Ce n’est pas la première fois que les policiers français de la police aux frontières (PAF) découvrent que des Vietnamiens, réputés pour être plutôt discret, se livrent à ce type d’activité. A chaque fois, le même scénario se dessine. «La plupart du temps, on enquête sur une banale filière de passage. On se rend compte qu’elle part vers l’Est de la France», explique à 20 Minutes le patron de l’OCRIEST, Julien Gentile. «Ce sont de petites équipes, composées de quelques individus qui ont un certain savoir-faire et qui font venir travailler des Vietnamiens comme jardiniers afin de payer leur passage», poursuit le commissaire.
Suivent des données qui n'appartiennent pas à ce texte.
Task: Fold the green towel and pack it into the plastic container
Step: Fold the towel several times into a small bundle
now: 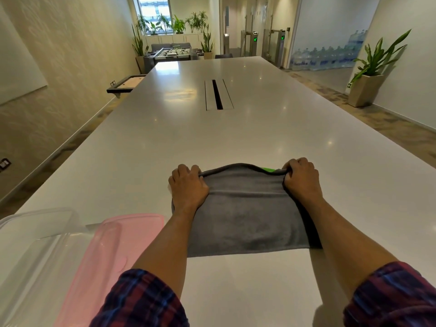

En deux ans, c’est le cinquième réseau de ce type que parviennent à démanteler ces policiers spécialisés qui font tomber une trentaine de filières d’immigration clandestine chaque année. A en croire Julien Gentile, des «équipes» de Vietnamiens ont investi l’Europe. «Nos collègues britanniques, allemands, ou encore du nord de l’Europe nous rapportent en nombre ce même type d’affaires depuis quelques années. C’est assez récent», explique-t-il. La série avait commencé début 2011 avec la découverte à La Courneuve (Seine-Saint-Denis) d’une ferme de cannabiculture. Récemment, en décembre 2012, près de 2.000 pieds de cannabis avaient été retrouvés dans une maison abandonnée à Saverne (Bas-Rhin).

Ces trafiquants Vietnamiens ne se chargent que de produire et de sécher le cannabis. «Ils ne gèrent pas la distribution», précise le policier. Les investigations vont se poursuivre, non pas pour remonter la filière, mais, chose inhabituelle, afin de la redescendre. «L’idée est de savoir à qui ils vendent en gros et quel est le chemin de la drogue.» De leur côté, les trafiquants renvoyaient une partie de l’argent au Vietnam. Un des individus interpellés a indiqué aux policiers qu’il parvenait à réunir 170.000 euros à la revente.